Walt Disney remains one of the glowing icons of American success. Before he was cryogenically frozen (presumably with the intent to waken one day to a world ruled by The Mouse), he served as secret former for the FBI, and strongly supported the Hollywood blacklist. During the height of labour tension at his studio, Disney addressed a group of employees, telling them why unionization was a non-starter.
“Don't forget this,” he told them, “it's the law of the universe that the strong shall survive and the weak must fall by the way, and I don't give a damn what idealistic plan is cooked up, nothing can change that.”

With sentiments like that, Is it any surprise that for a time the American CEO displaced the Arab terrorist as evil villain in the pop-culture imagination? Robocop, Total Recall, the Alien series and other action films, all featured glad-handing suits as the
REDUCTIO AD ABSURDUM of self-interest.

“I am not a destroyer of companies,” said the lizard-like Gordon Gecko in Oliver Stone’s 1988 film Wall Street. “I am a liberator of them.”

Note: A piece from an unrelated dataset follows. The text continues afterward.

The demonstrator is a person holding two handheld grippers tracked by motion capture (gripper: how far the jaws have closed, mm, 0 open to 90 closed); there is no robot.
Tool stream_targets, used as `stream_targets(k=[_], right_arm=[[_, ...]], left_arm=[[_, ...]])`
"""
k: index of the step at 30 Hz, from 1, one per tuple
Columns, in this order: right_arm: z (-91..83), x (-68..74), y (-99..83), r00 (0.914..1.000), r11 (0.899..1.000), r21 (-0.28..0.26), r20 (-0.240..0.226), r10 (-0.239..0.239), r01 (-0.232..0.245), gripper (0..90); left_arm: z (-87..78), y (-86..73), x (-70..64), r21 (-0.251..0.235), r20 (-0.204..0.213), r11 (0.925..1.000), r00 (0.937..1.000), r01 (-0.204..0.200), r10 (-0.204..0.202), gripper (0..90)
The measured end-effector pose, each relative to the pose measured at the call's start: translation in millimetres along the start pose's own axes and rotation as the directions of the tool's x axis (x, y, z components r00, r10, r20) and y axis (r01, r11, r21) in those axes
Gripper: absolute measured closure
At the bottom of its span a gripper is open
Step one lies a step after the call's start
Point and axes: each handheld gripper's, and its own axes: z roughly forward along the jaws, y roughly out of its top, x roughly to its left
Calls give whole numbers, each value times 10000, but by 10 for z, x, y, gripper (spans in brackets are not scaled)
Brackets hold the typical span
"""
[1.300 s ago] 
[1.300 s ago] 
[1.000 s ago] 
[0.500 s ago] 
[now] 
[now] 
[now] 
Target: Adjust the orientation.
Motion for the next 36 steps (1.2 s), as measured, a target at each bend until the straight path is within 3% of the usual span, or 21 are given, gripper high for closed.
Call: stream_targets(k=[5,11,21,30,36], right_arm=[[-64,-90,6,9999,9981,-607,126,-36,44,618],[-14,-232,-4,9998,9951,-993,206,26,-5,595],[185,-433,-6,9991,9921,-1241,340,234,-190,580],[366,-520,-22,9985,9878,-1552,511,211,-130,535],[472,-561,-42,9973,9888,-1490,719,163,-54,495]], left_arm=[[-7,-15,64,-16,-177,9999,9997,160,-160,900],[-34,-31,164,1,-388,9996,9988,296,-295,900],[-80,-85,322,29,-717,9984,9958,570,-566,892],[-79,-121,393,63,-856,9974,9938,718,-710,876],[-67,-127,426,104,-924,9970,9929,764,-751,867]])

“The point is, ladies and gentlemen, that greed, for lack of a better word, is good. Greed is right. Greed works. Greed clarifies, cuts through and captures the essence of the evolutionary spirit.” Gecko goes on the describe how “greed, in all of its forms... has marked the upward surge of mankind.”

Scripts like this makes for great entertainment, but not the best science. Sir Julian Huxley, the great British biologist, said the grand aim of human existence was to “redeem evolution,” by refusing to allow culture to follow the same predatory pattern as natural selection. A similar sentiment was expressed by Oxford neo-Darwinian biologist Richard Dawkins, in a recent BBC roundtable on religion and science:

“We largely get our immorality from our Darwinian past,” said Dawkins. “We get our selfishness, our drive for self interest, our ruthlessness, for cruelty perhaps....and (if we’re) trying to come to some agreement on morality, the first thing we should do is throw out Darwinism.”

“We should regard Darwinian natural selection as a great evil. It’s out there, it’s true, it’s what is causing the whole living world to be way it is, including ourselves -- and we humans uniquely have the power to gainsay it. We uniquely have the power to say we can throw off our Darwinian past, and using our conscious brains, we can make a world which is anti-Darwinian -- anti-Darwinian as far as morality is concerned....”

That being said, I don’t think the caring and sharing should necessarily extend to defreezing Walt Disney.